Enabling StatsBase functions in SQLite (Sqlite3Stats)

Hi guys,

I am not sure if it is really needed but it is useful (at least for me) to have aggregative functions such as correlation, skewness, kurtosis, covariance, median absolute deviations, median, geometric and harmonic means, quartiles, inter-quartiles range, etc, to easy use in SQL select statements in SQLite and Julia. So I created a “register-functions-and-go” package for this purpose. The usage is simple and it shares the same way of calling of other aggregative functions such like SUM, COUNT, AVG, etc.
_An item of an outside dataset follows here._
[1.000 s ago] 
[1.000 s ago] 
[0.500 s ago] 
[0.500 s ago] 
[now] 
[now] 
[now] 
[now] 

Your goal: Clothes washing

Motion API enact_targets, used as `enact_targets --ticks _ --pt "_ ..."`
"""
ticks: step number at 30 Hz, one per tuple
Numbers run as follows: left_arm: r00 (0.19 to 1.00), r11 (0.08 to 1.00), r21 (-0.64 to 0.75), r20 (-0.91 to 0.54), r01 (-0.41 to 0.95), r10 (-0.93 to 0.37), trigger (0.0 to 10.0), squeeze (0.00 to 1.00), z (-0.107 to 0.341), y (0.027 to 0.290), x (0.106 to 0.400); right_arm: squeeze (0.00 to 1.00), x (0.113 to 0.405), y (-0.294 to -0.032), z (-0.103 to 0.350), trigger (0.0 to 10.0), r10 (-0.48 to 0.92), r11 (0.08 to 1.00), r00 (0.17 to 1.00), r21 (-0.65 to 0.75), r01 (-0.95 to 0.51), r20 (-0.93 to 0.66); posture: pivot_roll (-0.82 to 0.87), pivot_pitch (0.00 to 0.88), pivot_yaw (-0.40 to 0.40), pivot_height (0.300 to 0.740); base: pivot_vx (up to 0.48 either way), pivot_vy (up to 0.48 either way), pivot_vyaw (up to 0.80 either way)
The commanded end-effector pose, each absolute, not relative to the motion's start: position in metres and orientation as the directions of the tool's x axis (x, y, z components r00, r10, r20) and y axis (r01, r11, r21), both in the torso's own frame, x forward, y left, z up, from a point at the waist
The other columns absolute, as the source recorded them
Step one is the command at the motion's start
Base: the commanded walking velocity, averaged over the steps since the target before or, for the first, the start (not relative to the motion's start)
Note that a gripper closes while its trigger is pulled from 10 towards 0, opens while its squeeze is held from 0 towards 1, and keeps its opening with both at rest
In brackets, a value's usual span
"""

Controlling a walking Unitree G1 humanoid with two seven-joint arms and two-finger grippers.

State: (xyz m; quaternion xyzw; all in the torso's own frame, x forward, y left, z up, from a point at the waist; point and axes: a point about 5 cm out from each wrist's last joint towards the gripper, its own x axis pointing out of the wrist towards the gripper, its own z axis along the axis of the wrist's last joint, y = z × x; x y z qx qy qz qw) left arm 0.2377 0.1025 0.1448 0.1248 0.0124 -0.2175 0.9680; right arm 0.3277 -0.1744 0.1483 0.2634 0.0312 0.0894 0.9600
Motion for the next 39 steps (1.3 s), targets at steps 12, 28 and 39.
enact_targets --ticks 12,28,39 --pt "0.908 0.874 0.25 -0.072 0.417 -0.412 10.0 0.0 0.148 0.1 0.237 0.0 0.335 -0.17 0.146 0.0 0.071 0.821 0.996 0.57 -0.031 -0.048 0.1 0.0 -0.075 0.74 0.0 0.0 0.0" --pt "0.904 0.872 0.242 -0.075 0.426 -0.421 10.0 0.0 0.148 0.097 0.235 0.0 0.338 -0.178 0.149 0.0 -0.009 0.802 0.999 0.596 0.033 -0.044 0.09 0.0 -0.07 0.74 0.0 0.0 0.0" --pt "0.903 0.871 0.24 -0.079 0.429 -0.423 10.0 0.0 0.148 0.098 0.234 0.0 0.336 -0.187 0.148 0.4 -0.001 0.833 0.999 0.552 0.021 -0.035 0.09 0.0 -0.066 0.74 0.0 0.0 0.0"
In its current form, I registered the basic functions, so an SQL statement like

select MEDIAN(x) from Table

works fine, thank to the StatsBase package. It may be expanded to cover more functions so any researcher is freed re-registering functions in their custom works. The main logic underlying this design is to register function like

SQLite.register(db, [], 
        (x,y) -> vcat(x, y), 
        x -> StatsBase.quantile(x, 0.50), 
        name = "MEDIAN")

for single variable functions and

SQLite.register(db, Array{Float64, 2}(undef, (0, 2)), 
        (x, a, b) -> vcat(x, [a, b]'), 
        x -> StatsBase.cov(x[:,1], x[:,2]), 
        name = "COV", nargs = 2)

for multiple-variable functions.

Please let me know what you think and any contributions are welcome.

The repo is: https://github.com/jbytecode/Sqlite3Stats

README.md file includes the basic usage.

All the best and have a nice new year!

2 Likes

Happy to inform that I’ve just registered the package and it is available now. You can install and use it in the usual way. The README.md file provides all of the necessary information to use the package.

Github page: Sqlite3Stats.jl
A short doc: README.md

Installation:

julia> using Pkg
julia> Pkg.add("Sqlite3Stats")

This package is not a big deal but I hope it may help to those who want to query

SELECT MEDIAN(x) from Table

like queries in SQLite.

Have a nice vacation!

7 Likes